18 Views Asked by At

I have dataset $X=\{\boldsymbol{x_1},\boldsymbol{x_2},\dots,\boldsymbol{x_n}\}$ and $Y=\{y_1,y_2,\dots,y_n\}$ and want to learn a function $f$ such that $y = f(\boldsymbol{x})$ can be approximated as much as possible (by whatever cost measure). The hard part is that due to the limitation of data source, I have $y_i$ only accessible as an interval $(y_i^{(1)}, y_i^{(2)})$ which covers the possible range of the real $y_n$, rather than an exact point. What's more, those intervals don't overlap and not necessarily have equal size. To be more specific, they looks like this:

(1001, 2000), (2001, 4000), (1001, 2000), (4001, 6000), ...

Now I wonder if there is any technique suitable for such situation.
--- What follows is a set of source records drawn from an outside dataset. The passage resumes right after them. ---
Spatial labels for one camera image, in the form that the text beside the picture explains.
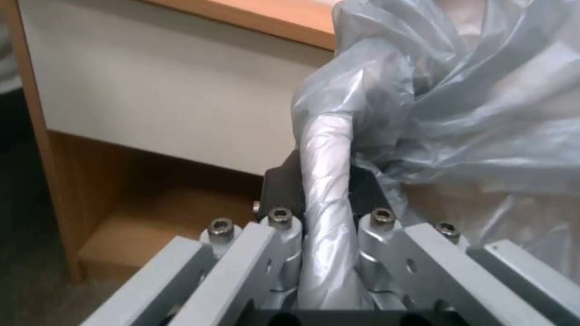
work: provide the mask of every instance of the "gray metal bar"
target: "gray metal bar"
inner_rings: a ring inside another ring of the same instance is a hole
[[[417,306],[450,305],[470,325],[552,324],[430,224],[396,231],[373,248],[369,254]]]
[[[82,325],[159,325],[174,305],[187,300],[214,264],[210,247],[175,237]]]
[[[557,325],[580,325],[580,288],[509,240],[467,251]]]
[[[248,224],[169,325],[234,325],[248,304],[261,306],[284,259],[276,230]]]
[[[394,292],[371,292],[369,295],[379,310],[406,310],[401,299]]]

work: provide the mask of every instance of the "white panel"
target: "white panel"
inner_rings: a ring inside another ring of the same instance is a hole
[[[332,53],[136,1],[20,0],[49,129],[262,174]]]

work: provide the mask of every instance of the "wooden furniture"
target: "wooden furniture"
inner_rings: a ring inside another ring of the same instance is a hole
[[[77,282],[124,280],[215,217],[252,220],[293,146],[293,90],[332,57],[319,3],[147,2],[0,1]]]

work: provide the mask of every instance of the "bolt head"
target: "bolt head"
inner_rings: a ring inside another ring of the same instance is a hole
[[[292,212],[286,207],[274,207],[268,212],[268,225],[276,230],[288,230],[292,227]]]
[[[209,240],[215,243],[228,243],[234,238],[234,223],[228,218],[218,218],[208,226]]]
[[[252,204],[252,212],[254,213],[254,215],[257,215],[259,211],[260,211],[260,202],[254,201]]]
[[[459,230],[451,223],[440,222],[435,225],[435,229],[439,231],[445,238],[457,239],[461,235]]]
[[[394,225],[395,214],[388,208],[375,208],[371,212],[371,226],[378,228],[389,228]]]

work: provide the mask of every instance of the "plastic bag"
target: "plastic bag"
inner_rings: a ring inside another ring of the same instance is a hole
[[[292,104],[306,219],[318,227],[299,306],[368,308],[350,272],[356,242],[336,232],[354,229],[348,200],[328,195],[348,169],[319,173],[348,163],[336,151],[376,172],[403,224],[418,215],[455,223],[472,244],[508,238],[580,282],[577,1],[345,0],[333,17],[335,58]]]
Can I learn such a function $f$ that the $f(X)$ coincides $Y$ as much as possible. For example, $P[f(\boldsymbol{x}\in (1001, 2000)]$ should resembles $P[y_n\in (1001, 2000)]$.

Hope I make myself clear. If not, please point out the obscureness.


edited:

In other words, the problem is in regression / fitting a function, given some uncertainty in the inputs.